© Namatullah Karyab/AFP/Getty ImagesAn Afghan boy wounded in a US drone strike in Kunar province last year that left 10 civilians, including five children, dead.
The Senate has quietly stripped a provision from an intelligence bill that would have required
President Obama to make public each year the number of people killed or injured in targeted killing operations in
Pakistan and other countries where the United States uses lethal force.
The move highlights the continued resistance inside the government about making these operations, primarily carried out using armed
drones, more accountable to public scrutiny. In a letter to the Senate earlier this month, James R. Clapper, the director of national intelligence, expressed concern that a public report would undermine the effectiveness of the operations.
The provision, passed by the Senate Intelligence Committee last year as part of its authorization bill, required Mr. Obama to make public an annual report on "the total number of combatants killed or injured during the preceding year by the use of targeted lethal force outside the United States by remotely piloted aircraft." The provision was the same for civilians killed or injured. But officials said that the provision encountered almost immediate resistance both from intelligence officials and Republican lawmakers, some who have fought against any changes to the way the targeted killing program has been managed.
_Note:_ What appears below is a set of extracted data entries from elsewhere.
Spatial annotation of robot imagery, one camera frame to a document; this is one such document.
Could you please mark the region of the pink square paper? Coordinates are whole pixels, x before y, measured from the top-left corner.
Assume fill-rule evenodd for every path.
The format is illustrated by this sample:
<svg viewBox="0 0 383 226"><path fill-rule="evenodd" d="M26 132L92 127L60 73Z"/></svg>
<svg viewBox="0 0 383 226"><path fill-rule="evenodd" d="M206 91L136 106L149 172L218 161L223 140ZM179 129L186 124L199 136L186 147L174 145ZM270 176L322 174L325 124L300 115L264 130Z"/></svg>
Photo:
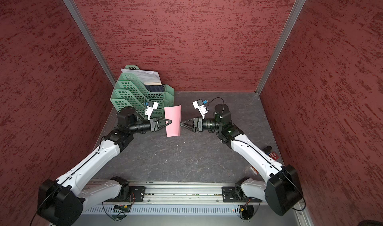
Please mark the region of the pink square paper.
<svg viewBox="0 0 383 226"><path fill-rule="evenodd" d="M181 135L181 113L182 106L165 107L165 118L171 120L171 124L166 127L167 137L176 137Z"/></svg>

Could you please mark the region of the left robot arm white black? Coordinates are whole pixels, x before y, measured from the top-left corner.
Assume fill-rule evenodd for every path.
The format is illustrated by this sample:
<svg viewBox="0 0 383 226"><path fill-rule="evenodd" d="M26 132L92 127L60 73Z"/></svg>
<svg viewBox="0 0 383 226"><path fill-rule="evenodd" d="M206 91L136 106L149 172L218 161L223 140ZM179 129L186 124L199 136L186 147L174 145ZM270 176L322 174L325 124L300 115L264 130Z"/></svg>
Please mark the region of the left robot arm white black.
<svg viewBox="0 0 383 226"><path fill-rule="evenodd" d="M161 117L143 118L135 108L124 107L117 113L118 124L104 136L99 146L80 163L56 180L47 179L38 191L36 214L55 226L71 226L80 215L107 200L136 202L143 192L135 193L121 177L85 189L85 186L111 159L133 141L134 134L157 132L170 124Z"/></svg>

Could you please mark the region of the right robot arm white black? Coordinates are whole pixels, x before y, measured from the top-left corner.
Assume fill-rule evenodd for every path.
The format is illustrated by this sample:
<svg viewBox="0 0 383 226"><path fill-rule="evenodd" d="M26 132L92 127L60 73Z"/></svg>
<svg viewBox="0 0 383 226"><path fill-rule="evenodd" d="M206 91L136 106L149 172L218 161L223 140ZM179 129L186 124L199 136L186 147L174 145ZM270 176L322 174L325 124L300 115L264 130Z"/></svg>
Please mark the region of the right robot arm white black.
<svg viewBox="0 0 383 226"><path fill-rule="evenodd" d="M237 196L265 201L279 216L304 198L298 171L291 165L284 166L258 148L246 134L231 120L231 112L226 104L214 108L213 117L207 118L208 103L201 99L194 101L193 107L201 116L180 123L192 132L208 130L217 135L221 143L241 155L260 175L262 181L251 178L237 185Z"/></svg>

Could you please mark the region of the dark folder in organizer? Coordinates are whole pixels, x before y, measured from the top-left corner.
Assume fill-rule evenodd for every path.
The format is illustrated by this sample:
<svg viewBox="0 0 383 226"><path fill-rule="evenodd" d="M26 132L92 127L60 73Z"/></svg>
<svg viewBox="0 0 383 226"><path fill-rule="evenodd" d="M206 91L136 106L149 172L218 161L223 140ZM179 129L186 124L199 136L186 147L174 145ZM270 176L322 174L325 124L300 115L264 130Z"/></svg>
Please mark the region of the dark folder in organizer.
<svg viewBox="0 0 383 226"><path fill-rule="evenodd" d="M144 85L149 92L165 92L163 85Z"/></svg>

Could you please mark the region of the green plastic file organizer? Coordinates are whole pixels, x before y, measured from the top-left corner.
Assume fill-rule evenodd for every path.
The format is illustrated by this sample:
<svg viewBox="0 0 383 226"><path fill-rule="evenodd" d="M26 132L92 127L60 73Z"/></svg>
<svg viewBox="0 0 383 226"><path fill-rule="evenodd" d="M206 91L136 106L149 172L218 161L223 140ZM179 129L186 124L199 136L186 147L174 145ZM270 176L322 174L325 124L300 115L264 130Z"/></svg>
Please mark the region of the green plastic file organizer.
<svg viewBox="0 0 383 226"><path fill-rule="evenodd" d="M127 65L123 69L139 69L136 65ZM110 101L117 111L124 107L134 107L142 116L149 100L159 103L152 117L164 117L164 108L174 105L175 90L165 84L165 92L149 92L144 84L133 74L121 73L113 89Z"/></svg>

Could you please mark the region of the white papers in organizer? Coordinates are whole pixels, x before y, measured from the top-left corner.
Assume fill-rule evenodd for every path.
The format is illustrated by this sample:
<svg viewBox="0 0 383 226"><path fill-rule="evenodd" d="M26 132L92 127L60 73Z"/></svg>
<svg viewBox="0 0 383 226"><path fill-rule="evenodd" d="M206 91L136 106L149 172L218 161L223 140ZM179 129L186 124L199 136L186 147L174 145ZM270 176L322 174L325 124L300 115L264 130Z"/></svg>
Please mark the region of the white papers in organizer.
<svg viewBox="0 0 383 226"><path fill-rule="evenodd" d="M121 72L135 75L144 85L162 85L160 76L156 71L121 69Z"/></svg>

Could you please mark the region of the red small box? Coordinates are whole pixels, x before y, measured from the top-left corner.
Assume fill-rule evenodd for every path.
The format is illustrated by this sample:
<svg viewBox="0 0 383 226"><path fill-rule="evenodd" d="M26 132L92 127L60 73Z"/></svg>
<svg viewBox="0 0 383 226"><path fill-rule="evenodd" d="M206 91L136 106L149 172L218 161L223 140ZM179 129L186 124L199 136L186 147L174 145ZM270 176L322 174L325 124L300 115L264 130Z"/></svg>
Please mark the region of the red small box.
<svg viewBox="0 0 383 226"><path fill-rule="evenodd" d="M271 157L275 161L277 161L279 159L279 156L275 152L270 152L268 154L268 156Z"/></svg>

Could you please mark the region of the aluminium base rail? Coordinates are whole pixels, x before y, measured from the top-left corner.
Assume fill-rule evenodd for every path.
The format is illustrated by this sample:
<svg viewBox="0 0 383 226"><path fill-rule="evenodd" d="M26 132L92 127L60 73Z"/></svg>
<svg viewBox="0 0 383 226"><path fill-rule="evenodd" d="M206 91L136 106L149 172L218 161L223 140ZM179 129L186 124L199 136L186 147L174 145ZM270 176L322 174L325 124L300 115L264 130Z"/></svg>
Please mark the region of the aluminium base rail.
<svg viewBox="0 0 383 226"><path fill-rule="evenodd" d="M87 206L98 205L113 193L117 187L112 186L110 180L92 179L86 184L79 197L89 200ZM224 202L223 187L233 187L235 184L219 183L188 183L188 182L145 182L130 181L130 187L145 187L142 202L134 204L169 204L169 205L218 205L218 204L246 204L245 202Z"/></svg>

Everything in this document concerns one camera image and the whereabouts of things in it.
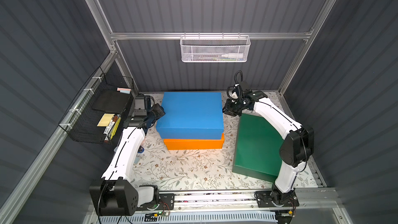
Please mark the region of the blue shoebox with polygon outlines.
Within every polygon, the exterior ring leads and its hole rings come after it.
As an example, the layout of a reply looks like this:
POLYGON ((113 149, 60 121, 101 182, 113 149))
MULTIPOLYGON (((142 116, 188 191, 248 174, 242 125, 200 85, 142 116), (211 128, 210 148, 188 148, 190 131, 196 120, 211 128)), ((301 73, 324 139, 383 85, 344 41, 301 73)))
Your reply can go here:
POLYGON ((162 139, 220 140, 224 132, 220 92, 166 92, 165 115, 156 124, 162 139))

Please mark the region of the orange shoebox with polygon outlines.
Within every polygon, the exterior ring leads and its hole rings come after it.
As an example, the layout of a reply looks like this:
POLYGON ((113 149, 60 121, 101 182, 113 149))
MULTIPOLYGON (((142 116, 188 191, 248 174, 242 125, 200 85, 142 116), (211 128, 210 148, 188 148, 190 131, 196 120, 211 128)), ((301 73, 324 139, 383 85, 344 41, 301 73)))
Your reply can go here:
POLYGON ((224 134, 219 140, 183 140, 164 139, 168 150, 196 150, 196 149, 221 149, 225 141, 224 134))

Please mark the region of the green shoebox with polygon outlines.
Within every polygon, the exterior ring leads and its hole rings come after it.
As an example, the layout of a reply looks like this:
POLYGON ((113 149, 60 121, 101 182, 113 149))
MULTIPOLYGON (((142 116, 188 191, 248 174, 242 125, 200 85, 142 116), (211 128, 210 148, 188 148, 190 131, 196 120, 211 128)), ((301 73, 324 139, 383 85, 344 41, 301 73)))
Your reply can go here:
POLYGON ((277 130, 264 118, 242 114, 232 172, 273 183, 282 165, 279 149, 283 142, 277 130))

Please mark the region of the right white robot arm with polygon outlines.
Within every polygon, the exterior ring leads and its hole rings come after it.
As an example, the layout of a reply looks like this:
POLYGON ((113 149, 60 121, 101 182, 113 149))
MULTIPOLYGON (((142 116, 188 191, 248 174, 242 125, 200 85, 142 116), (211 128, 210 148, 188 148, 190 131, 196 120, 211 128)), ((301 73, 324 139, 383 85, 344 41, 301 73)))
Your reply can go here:
POLYGON ((262 91, 243 91, 237 85, 233 94, 227 93, 227 97, 224 114, 235 117, 241 116, 244 110, 254 111, 271 124, 284 140, 279 149, 282 165, 271 196, 280 201, 289 198, 293 195, 298 174, 305 171, 314 152, 314 130, 286 115, 262 91))

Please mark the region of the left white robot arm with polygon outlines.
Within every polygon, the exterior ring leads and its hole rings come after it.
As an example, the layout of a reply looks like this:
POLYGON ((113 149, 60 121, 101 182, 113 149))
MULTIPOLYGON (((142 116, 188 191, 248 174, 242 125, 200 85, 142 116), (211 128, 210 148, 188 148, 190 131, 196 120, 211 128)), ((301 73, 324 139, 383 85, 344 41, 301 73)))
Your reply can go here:
POLYGON ((139 207, 153 208, 159 205, 158 187, 134 187, 131 184, 131 170, 148 129, 164 115, 163 107, 155 103, 146 116, 131 116, 125 121, 120 143, 110 165, 101 178, 94 180, 89 187, 98 217, 132 216, 139 207))

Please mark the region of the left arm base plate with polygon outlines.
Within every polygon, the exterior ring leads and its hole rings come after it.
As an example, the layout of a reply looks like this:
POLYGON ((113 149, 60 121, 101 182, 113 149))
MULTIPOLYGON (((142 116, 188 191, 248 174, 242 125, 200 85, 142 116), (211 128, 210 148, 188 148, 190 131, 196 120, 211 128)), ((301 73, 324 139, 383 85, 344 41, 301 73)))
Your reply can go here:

Senator Dianne Feinstein, the California Democrat who leads the Intelligence Committee and who originally offered the provision, agreed to take it out of the authorization bill to enable it to be passed unanimously.
But some sharply criticized the move, saying that lawmakers were avoiding an important debate about transparency in order to swiftly pass the bill.
"Congress is charged with oversight of the administration and this is a matter of life and death," said Steven W. Hawkins, executive director of Amnesty International USA. "
A basic report on the number of people killed shouldn't be too much to ask."
In a speech last May, Mr. Obama pledged to make drone operations more transparent, and administration officials said that the White House would like to gradually shift drone operations away from the C.I.A. - partly to allow targeted killing operations to be discussed more freely.
But nearly a year later, there has been little movement on the proposals. Some powerful lawmakers, including Ms. Feinstein, have
opposed moving drone strikes out of the C.I.A. and managed to blunt any momentum to enact the White House proposals.
Mr. Clapper said in a letter that the executive branch was exploring ways to "provide the American people more information about the United States' use of force outside areas of active hostilities."